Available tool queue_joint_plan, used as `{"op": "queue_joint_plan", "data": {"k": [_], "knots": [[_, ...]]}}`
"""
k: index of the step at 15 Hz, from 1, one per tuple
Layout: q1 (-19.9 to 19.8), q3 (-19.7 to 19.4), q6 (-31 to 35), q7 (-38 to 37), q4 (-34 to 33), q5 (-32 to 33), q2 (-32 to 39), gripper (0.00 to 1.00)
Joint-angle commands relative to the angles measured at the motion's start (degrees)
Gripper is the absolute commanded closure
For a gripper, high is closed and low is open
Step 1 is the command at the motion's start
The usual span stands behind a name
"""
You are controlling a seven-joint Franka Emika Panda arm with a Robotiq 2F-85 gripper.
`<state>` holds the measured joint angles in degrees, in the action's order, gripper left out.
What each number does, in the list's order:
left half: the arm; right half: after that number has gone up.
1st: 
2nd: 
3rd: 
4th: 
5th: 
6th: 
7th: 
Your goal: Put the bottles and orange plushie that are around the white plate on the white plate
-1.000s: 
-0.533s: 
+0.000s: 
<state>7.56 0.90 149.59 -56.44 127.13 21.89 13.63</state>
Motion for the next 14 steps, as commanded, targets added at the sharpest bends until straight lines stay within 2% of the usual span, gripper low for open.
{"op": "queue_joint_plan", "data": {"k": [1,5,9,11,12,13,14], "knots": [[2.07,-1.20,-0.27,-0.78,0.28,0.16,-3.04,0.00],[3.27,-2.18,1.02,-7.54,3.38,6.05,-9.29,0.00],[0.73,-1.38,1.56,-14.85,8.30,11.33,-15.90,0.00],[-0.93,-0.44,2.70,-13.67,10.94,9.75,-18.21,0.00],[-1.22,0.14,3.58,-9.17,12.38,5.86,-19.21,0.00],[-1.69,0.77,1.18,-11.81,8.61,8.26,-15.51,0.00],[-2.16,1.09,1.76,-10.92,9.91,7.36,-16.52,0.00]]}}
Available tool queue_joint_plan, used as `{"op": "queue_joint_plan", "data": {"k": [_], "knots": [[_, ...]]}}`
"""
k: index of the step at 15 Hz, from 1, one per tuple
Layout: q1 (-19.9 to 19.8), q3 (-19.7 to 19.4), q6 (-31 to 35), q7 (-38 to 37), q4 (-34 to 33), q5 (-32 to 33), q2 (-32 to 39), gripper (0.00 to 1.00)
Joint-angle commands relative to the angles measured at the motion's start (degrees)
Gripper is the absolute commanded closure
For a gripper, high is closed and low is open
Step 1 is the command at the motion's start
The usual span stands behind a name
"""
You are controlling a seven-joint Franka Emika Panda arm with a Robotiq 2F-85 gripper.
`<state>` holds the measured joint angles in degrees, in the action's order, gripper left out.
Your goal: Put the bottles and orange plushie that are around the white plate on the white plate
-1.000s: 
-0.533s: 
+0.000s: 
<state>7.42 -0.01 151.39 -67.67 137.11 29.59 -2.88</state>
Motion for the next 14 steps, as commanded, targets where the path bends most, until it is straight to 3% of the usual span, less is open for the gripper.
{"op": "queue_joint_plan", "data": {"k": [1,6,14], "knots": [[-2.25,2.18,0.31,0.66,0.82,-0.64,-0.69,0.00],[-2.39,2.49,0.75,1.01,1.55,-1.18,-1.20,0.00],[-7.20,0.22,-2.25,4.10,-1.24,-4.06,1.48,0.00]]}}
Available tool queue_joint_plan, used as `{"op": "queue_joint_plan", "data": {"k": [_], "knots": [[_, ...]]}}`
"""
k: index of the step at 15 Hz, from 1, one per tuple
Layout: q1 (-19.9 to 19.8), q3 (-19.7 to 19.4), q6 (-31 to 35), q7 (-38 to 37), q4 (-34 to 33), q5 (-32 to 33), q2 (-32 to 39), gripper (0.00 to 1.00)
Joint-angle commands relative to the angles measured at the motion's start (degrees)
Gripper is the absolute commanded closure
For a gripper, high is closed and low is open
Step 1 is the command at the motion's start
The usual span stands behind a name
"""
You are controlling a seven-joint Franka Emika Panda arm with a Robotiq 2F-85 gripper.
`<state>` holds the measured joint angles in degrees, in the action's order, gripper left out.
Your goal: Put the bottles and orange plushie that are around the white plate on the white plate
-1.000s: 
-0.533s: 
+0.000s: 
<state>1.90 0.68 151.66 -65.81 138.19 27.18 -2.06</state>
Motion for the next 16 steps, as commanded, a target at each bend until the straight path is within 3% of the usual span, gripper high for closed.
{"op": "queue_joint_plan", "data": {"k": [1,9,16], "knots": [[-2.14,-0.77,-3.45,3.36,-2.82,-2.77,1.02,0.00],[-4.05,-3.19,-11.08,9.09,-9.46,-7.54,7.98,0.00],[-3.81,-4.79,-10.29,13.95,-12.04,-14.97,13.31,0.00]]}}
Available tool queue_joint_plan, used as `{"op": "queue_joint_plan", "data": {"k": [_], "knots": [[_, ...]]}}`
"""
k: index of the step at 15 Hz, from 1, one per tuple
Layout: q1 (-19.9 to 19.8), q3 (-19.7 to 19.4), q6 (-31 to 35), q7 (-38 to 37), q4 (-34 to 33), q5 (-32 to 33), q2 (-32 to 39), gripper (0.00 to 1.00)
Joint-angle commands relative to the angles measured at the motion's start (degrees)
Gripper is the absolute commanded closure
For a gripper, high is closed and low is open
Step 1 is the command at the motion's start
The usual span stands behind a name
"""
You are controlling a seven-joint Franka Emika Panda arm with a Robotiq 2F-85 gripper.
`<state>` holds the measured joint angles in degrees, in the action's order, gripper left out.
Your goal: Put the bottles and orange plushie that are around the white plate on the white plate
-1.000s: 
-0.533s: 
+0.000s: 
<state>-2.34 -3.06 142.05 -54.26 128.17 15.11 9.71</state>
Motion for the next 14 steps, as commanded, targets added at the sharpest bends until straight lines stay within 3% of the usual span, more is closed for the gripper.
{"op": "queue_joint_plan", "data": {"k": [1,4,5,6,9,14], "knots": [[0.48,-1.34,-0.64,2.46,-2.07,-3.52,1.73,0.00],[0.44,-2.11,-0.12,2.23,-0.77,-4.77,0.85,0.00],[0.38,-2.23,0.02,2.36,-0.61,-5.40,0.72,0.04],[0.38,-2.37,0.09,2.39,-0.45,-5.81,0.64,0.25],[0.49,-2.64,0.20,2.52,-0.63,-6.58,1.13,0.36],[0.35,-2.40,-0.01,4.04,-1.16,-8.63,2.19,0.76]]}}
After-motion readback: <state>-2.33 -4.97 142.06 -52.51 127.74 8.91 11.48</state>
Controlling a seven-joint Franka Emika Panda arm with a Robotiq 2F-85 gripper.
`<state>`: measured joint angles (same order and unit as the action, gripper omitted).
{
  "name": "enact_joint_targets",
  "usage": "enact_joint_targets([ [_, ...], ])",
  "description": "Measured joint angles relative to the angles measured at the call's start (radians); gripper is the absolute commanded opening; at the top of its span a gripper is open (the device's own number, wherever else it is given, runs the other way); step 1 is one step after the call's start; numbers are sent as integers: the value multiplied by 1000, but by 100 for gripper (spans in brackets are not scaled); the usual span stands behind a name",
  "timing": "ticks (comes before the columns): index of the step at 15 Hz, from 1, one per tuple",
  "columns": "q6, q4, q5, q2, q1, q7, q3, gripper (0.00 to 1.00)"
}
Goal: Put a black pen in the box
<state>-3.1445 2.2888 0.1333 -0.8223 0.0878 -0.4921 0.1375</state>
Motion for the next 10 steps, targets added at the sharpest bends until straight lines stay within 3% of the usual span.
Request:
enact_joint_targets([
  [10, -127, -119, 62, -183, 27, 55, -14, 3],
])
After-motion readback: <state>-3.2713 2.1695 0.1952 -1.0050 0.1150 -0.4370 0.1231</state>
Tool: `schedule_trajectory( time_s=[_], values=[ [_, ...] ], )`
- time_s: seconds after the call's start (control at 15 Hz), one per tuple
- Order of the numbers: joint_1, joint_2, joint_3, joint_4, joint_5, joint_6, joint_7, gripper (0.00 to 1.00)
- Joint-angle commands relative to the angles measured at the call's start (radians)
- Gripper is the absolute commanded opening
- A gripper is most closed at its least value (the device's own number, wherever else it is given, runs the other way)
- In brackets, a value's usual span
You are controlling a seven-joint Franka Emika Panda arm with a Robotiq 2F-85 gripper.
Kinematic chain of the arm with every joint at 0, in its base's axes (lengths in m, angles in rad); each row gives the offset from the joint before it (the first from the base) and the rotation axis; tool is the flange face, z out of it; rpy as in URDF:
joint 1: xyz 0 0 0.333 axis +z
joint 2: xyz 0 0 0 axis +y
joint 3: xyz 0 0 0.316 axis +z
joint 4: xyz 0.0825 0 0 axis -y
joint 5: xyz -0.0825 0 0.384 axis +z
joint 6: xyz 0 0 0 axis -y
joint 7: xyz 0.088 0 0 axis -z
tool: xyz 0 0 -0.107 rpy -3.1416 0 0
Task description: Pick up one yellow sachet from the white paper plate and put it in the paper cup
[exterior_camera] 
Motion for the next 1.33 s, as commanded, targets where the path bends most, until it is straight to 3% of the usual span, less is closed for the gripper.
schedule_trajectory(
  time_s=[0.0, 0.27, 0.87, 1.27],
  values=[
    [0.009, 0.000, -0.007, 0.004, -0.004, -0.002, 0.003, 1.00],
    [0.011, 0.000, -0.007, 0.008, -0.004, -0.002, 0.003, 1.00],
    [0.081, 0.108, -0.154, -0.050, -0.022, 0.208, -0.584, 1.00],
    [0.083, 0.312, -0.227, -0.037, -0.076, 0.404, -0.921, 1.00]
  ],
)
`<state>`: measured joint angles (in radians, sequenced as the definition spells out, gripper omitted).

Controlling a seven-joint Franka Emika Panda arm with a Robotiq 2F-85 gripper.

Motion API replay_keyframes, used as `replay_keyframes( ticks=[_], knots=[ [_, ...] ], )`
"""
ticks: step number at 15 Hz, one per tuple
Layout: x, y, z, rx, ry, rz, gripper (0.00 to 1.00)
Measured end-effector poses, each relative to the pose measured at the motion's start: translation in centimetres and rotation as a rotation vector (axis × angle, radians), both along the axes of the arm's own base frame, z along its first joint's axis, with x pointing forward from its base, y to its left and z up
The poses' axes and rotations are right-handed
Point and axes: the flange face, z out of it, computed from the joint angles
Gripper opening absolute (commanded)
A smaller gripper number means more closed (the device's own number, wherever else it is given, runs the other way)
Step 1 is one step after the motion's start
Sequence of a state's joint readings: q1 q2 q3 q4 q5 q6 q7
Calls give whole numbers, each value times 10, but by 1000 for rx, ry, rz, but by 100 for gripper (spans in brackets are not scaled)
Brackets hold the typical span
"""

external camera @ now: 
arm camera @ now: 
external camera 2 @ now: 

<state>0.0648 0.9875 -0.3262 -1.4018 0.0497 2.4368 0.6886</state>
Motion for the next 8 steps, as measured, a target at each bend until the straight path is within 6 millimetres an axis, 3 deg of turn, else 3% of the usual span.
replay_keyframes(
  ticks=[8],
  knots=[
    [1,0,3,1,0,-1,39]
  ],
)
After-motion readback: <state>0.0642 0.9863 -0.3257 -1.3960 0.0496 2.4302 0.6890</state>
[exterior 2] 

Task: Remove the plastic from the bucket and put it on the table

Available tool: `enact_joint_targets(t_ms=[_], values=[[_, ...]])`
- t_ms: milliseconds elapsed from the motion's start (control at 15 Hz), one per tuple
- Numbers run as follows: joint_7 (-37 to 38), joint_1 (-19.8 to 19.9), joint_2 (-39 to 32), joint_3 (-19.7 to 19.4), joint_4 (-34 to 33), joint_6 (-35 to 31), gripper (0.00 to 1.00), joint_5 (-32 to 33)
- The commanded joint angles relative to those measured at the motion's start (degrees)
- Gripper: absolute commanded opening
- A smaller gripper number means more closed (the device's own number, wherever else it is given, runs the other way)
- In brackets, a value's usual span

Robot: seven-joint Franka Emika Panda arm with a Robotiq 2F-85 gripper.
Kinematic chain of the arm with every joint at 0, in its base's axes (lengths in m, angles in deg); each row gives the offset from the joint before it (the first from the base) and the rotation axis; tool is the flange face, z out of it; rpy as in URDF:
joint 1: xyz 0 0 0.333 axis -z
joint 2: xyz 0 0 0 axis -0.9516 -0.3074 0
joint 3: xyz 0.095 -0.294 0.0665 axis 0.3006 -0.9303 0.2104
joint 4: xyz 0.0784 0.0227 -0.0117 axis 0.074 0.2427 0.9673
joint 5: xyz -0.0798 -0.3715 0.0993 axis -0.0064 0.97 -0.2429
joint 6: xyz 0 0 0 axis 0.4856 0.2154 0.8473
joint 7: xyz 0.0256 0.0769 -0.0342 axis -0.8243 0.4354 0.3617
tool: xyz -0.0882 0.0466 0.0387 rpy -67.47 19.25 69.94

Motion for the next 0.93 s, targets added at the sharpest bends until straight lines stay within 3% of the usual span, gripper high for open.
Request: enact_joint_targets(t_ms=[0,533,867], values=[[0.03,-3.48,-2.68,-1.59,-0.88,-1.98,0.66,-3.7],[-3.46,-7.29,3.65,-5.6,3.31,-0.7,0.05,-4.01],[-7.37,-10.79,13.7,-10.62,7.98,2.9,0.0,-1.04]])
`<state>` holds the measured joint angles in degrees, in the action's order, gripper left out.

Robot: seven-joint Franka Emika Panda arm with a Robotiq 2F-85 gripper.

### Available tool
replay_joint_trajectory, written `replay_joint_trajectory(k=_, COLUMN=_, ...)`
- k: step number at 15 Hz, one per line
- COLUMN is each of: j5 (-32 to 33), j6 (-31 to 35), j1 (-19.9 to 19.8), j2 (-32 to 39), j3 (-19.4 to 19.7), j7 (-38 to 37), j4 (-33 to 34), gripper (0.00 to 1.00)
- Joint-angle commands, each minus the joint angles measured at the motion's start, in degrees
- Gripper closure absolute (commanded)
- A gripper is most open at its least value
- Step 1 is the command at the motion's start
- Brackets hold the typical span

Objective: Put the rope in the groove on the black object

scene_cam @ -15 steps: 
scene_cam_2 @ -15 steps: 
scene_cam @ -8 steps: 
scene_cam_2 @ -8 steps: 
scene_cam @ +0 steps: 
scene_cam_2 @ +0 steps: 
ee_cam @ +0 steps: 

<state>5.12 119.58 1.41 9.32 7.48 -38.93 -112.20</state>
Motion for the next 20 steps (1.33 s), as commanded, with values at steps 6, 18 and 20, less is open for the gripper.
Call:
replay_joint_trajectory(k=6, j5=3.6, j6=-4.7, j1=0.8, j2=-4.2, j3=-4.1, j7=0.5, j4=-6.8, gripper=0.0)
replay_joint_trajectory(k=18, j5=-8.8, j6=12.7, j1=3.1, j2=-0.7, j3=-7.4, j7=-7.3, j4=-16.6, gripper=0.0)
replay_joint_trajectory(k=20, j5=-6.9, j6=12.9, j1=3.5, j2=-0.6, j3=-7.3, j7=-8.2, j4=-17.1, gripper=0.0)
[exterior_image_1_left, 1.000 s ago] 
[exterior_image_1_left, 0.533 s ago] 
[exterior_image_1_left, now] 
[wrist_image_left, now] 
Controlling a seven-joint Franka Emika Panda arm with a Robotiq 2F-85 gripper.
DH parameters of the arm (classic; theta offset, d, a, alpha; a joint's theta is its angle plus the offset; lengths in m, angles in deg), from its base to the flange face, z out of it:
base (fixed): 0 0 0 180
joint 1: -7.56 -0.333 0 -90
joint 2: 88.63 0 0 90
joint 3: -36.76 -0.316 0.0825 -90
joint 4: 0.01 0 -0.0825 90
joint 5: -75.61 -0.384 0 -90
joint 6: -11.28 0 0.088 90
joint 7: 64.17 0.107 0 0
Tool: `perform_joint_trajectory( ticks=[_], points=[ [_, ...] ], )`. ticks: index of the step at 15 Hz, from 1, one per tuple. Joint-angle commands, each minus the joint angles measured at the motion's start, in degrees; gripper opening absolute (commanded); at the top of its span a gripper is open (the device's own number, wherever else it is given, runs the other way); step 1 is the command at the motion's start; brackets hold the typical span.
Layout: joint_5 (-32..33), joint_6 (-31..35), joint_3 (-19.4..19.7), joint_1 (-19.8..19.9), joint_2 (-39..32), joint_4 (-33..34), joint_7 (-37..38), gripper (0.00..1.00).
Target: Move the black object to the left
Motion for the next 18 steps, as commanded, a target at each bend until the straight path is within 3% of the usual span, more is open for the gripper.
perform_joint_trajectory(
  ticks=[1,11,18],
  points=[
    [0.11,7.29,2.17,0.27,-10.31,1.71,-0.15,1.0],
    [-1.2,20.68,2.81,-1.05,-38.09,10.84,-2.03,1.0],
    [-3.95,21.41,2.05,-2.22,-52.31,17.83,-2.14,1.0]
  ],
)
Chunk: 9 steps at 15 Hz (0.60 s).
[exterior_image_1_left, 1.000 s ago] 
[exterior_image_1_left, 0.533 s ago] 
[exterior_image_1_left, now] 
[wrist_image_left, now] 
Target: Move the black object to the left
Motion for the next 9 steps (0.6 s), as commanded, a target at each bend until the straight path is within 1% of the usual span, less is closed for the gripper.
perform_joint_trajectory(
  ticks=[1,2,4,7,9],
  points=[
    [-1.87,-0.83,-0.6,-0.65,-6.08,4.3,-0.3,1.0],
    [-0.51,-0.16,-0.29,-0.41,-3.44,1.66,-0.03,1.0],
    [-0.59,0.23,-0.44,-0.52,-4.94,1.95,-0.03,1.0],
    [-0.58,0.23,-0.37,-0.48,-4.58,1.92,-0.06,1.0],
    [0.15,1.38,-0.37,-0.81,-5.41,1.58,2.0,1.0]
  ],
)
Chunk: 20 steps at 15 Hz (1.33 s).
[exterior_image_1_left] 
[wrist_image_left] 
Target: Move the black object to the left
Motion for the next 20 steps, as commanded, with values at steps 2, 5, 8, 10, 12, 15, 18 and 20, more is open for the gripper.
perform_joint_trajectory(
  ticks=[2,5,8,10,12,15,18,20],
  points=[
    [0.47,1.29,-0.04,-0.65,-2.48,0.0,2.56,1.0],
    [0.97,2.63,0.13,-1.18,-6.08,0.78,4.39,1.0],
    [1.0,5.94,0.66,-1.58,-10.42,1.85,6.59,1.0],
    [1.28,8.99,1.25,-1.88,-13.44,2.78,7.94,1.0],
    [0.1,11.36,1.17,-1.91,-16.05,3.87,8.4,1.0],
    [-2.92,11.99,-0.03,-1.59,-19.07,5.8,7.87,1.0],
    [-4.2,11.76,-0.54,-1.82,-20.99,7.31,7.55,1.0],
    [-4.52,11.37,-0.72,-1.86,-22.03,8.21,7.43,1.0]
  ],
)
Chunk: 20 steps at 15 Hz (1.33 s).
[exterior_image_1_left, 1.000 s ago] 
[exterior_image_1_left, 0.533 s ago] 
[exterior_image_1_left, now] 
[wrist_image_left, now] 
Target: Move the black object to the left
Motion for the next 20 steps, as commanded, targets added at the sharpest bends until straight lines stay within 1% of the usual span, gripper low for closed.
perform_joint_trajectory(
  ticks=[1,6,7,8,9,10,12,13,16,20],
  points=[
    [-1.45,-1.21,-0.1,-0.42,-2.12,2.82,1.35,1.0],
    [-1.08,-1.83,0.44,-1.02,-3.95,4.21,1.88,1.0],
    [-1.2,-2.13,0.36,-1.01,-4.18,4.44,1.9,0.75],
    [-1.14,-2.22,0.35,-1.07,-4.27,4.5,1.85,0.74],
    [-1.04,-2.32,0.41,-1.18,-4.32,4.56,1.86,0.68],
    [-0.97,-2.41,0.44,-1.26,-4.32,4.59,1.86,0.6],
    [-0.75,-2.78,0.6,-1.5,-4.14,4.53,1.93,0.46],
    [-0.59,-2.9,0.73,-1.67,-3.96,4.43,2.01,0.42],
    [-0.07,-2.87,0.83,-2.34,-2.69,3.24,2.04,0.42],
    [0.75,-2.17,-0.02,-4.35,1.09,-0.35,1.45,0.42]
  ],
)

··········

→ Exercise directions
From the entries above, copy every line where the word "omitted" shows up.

→ Task answer
`<state>`: measured joint angles (same order and unit as the action, gripper omitted).
`<state>`: measured joint angles (in radians, sequenced as the definition spells out, gripper omitted).

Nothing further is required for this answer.